* EXERCISE OBJECTIVE
Restate word for word each line of the data, starting at the one containing "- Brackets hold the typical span" and running through the last.
[[ SUPPLIED MATERIAL, beginning ]]
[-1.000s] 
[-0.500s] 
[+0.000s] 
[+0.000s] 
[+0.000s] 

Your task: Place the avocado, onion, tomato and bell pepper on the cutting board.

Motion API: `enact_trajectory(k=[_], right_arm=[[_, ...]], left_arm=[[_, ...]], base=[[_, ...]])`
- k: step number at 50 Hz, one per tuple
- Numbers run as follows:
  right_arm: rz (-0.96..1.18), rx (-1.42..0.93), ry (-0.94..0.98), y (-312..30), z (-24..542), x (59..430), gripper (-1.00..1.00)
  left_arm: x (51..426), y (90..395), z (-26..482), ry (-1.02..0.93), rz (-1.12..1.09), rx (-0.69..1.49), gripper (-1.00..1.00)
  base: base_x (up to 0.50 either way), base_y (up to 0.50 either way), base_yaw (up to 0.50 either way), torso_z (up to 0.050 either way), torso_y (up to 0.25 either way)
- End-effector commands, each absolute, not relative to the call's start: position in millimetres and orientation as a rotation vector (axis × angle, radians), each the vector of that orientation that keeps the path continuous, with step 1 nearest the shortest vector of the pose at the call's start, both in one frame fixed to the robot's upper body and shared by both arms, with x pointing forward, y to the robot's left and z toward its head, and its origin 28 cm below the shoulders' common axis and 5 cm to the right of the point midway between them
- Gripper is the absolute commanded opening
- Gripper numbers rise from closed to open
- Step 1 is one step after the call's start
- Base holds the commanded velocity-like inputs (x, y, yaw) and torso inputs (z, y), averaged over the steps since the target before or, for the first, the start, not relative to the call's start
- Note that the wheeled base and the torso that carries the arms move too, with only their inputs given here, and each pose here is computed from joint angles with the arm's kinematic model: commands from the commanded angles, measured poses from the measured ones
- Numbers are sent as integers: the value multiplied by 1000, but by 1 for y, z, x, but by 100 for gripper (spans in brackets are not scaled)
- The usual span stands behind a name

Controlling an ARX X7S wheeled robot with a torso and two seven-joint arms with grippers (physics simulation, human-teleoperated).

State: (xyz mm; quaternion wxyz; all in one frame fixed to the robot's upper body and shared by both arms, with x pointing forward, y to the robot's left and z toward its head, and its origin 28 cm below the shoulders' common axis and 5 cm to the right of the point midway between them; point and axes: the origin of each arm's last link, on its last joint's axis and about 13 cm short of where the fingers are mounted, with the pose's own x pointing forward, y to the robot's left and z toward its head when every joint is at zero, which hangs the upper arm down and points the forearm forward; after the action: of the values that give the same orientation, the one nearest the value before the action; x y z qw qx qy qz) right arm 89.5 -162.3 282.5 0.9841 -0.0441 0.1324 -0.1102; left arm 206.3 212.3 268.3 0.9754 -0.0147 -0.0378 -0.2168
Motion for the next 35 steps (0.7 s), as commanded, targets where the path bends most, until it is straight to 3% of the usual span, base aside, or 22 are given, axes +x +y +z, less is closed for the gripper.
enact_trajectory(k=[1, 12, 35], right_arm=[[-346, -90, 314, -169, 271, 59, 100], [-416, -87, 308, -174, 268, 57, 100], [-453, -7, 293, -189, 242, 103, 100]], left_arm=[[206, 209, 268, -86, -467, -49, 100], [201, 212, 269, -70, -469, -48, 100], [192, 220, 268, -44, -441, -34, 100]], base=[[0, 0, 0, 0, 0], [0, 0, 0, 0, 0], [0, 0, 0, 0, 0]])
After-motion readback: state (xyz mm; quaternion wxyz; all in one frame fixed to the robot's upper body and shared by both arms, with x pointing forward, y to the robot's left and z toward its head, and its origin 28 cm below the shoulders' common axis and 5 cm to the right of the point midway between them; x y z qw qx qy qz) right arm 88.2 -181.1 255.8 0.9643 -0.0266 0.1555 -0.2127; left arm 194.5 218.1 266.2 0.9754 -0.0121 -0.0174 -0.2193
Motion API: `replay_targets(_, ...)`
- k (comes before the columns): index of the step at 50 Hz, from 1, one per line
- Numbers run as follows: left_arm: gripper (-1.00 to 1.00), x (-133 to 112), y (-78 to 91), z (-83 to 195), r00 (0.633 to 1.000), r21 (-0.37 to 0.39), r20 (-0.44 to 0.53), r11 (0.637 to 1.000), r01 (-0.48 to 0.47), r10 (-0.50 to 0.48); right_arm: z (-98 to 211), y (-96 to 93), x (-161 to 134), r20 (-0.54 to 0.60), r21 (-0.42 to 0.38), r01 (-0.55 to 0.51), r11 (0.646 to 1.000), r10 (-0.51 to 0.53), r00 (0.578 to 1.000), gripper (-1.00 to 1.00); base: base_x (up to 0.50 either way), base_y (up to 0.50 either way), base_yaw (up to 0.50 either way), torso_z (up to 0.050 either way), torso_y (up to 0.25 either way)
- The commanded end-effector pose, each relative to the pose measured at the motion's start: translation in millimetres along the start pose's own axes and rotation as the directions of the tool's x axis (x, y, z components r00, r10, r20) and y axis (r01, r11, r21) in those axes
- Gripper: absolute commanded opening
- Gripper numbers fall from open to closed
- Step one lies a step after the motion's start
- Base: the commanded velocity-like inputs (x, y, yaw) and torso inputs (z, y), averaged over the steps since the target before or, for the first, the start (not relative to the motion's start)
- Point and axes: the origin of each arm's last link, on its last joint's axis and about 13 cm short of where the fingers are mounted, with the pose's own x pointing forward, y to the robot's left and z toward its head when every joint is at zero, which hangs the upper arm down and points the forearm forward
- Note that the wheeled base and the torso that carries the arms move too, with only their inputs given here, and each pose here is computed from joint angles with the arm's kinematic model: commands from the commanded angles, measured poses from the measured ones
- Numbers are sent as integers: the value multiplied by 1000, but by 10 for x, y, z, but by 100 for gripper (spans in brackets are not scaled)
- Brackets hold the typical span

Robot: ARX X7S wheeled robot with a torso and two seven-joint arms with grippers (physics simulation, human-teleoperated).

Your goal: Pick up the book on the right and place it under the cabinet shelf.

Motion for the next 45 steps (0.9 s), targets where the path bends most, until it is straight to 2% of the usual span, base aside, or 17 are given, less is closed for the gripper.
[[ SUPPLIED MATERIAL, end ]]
* SOLUTION TO THIS TASK
- Brackets hold the typical span

Robot: ARX X7S wheeled robot with a torso and two seven-joint arms with grippers (physics simulation, human-teleoperated).

Your goal: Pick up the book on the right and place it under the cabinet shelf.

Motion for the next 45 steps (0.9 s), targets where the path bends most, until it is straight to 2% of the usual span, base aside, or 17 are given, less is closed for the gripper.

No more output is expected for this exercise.